• _Exercise aim_
Your response must be made up of each line in the data below that contains the string "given".

(Dataset entries)
__________________________________________________
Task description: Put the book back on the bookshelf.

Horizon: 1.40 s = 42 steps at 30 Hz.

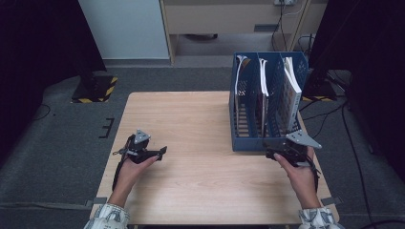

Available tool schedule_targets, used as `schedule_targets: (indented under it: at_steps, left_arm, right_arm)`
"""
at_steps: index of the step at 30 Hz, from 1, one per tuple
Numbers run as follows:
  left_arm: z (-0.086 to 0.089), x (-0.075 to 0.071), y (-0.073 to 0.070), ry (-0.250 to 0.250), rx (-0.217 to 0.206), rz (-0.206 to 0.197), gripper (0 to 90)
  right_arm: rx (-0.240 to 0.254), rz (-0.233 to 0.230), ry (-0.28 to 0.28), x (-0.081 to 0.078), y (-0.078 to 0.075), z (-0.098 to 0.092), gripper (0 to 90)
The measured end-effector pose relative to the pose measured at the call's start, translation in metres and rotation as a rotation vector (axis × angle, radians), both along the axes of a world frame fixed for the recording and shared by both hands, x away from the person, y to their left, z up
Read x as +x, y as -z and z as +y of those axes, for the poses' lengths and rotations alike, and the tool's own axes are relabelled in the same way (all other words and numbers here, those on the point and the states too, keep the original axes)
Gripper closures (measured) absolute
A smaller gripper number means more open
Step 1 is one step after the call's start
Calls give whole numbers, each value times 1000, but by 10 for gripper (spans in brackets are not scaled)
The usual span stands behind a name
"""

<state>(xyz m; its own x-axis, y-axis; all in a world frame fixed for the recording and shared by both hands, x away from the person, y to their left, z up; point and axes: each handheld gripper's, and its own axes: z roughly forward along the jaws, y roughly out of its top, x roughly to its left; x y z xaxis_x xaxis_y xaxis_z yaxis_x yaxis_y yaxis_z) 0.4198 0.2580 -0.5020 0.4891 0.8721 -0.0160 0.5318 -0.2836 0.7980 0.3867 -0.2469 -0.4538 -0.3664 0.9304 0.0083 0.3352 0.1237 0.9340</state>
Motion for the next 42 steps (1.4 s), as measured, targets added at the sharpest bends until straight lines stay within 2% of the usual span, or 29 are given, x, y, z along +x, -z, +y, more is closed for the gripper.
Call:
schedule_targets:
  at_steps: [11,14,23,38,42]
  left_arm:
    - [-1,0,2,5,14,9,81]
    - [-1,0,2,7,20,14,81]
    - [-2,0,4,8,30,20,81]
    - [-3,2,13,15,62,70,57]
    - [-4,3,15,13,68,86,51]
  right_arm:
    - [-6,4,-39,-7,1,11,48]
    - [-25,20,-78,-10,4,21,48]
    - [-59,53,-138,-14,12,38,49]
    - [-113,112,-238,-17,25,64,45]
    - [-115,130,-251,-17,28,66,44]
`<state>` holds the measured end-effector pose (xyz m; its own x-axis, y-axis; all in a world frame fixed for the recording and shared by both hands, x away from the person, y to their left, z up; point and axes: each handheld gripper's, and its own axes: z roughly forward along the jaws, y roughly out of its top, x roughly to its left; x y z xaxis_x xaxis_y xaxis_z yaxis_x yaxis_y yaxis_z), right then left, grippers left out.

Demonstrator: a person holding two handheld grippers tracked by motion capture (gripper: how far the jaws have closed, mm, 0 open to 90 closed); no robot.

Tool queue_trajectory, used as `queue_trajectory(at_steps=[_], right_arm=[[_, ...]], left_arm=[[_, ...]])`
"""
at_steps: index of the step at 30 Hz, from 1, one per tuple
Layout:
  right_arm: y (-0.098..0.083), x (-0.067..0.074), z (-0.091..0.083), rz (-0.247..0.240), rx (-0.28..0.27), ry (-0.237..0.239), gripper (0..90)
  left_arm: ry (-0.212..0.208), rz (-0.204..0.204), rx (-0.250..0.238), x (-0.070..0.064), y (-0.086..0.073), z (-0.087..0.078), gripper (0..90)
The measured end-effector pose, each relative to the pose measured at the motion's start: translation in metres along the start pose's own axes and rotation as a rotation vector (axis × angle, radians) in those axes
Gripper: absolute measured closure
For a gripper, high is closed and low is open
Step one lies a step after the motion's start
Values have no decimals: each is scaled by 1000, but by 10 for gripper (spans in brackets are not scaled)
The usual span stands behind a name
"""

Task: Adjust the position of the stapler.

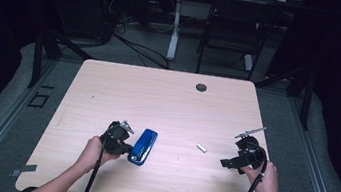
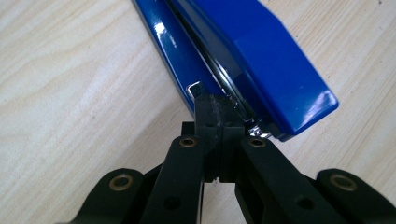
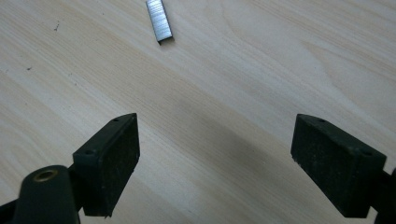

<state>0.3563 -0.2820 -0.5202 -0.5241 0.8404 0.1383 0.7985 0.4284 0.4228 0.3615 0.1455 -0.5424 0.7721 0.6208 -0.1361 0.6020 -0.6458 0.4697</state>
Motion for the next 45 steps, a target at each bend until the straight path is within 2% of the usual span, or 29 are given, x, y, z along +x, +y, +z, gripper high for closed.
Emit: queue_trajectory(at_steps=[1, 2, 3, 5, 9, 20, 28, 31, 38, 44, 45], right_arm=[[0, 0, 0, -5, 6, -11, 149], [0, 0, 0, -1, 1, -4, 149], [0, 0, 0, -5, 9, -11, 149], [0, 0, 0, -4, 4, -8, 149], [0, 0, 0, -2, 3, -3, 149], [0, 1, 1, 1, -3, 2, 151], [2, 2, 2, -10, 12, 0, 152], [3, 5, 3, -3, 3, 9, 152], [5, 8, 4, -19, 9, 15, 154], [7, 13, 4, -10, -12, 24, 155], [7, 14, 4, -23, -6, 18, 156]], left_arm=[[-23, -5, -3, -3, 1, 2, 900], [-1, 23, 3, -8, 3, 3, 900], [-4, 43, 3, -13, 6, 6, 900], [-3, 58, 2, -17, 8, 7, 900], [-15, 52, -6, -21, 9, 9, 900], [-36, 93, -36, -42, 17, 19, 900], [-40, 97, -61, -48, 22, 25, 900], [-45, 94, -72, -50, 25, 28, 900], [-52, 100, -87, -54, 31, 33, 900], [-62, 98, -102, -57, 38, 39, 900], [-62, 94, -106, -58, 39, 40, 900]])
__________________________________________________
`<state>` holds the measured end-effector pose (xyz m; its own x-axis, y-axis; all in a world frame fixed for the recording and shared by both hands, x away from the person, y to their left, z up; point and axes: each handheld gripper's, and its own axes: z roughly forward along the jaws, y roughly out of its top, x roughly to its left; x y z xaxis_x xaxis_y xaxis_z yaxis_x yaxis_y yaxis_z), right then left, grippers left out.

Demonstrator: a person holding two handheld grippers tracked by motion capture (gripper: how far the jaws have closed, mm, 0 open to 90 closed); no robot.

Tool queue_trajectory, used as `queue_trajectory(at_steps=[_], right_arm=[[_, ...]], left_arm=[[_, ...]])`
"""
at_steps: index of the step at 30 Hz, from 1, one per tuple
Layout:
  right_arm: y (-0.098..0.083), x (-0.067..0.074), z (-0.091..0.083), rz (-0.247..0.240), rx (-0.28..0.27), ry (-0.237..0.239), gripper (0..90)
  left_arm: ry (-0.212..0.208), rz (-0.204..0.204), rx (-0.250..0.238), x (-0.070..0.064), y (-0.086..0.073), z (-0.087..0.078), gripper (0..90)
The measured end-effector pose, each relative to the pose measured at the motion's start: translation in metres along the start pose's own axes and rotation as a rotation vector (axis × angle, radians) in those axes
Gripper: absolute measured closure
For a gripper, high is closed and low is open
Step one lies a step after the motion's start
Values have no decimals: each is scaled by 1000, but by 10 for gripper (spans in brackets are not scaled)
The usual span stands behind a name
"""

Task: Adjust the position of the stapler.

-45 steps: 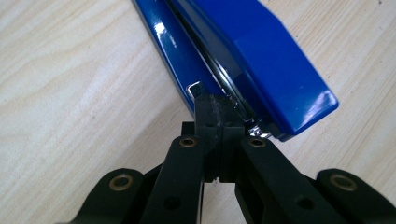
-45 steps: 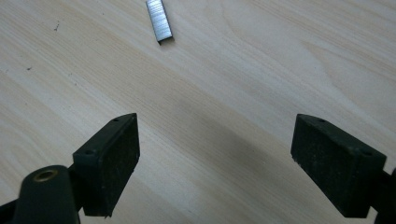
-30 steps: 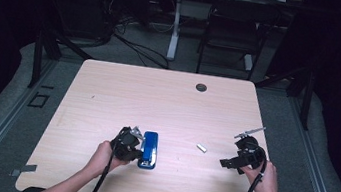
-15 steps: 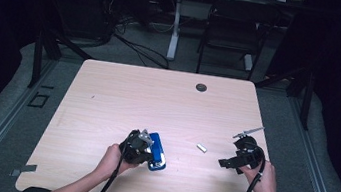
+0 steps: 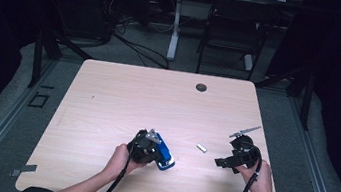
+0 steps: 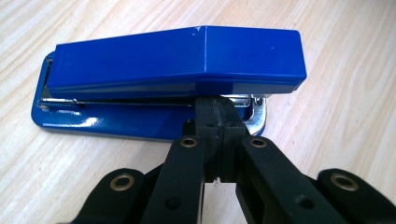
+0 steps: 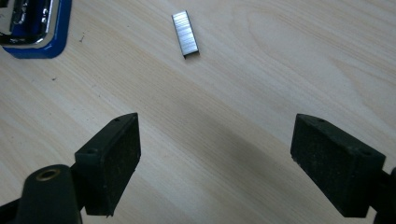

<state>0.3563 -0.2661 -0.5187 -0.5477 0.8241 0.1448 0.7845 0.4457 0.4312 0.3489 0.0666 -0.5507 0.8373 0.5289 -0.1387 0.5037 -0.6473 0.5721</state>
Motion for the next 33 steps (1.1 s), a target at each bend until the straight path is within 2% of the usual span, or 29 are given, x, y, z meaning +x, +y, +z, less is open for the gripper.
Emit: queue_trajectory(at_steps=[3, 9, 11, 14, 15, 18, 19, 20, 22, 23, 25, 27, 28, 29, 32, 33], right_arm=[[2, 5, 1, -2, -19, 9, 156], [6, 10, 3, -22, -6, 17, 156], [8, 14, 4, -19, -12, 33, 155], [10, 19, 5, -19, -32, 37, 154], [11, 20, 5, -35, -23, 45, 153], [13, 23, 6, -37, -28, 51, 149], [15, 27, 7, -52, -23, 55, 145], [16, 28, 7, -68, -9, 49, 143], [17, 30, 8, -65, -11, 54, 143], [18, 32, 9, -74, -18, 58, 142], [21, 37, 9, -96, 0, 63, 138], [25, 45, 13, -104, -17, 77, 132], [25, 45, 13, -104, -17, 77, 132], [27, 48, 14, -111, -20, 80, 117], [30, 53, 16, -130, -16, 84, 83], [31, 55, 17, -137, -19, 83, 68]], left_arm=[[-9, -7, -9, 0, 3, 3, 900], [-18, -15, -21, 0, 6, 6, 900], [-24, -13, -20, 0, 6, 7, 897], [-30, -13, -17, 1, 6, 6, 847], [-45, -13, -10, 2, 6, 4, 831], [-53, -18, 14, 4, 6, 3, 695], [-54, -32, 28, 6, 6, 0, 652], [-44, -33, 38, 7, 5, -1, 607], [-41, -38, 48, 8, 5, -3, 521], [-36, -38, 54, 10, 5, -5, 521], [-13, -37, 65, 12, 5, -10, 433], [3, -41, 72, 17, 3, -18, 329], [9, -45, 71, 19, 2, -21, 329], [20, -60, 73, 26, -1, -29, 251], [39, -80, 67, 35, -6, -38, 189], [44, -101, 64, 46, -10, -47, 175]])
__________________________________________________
• _Exercise solution_
Motion for the next 42 steps (1.4 s), as measured, targets added at the sharpest bends until straight lines stay within 2% of the usual span, or 29 are given, x, y, z along +x, -z, +y, more is closed for the gripper.
Motion for the next 45 steps, a target at each bend until the straight path is within 2% of the usual span, or 29 are given, x, y, z along +x, +y, +z, gripper high for closed.
Motion for the next 33 steps (1.1 s), a target at each bend until the straight path is within 2% of the usual span, or 29 are given, x, y, z meaning +x, +y, +z, less is open for the gripper.

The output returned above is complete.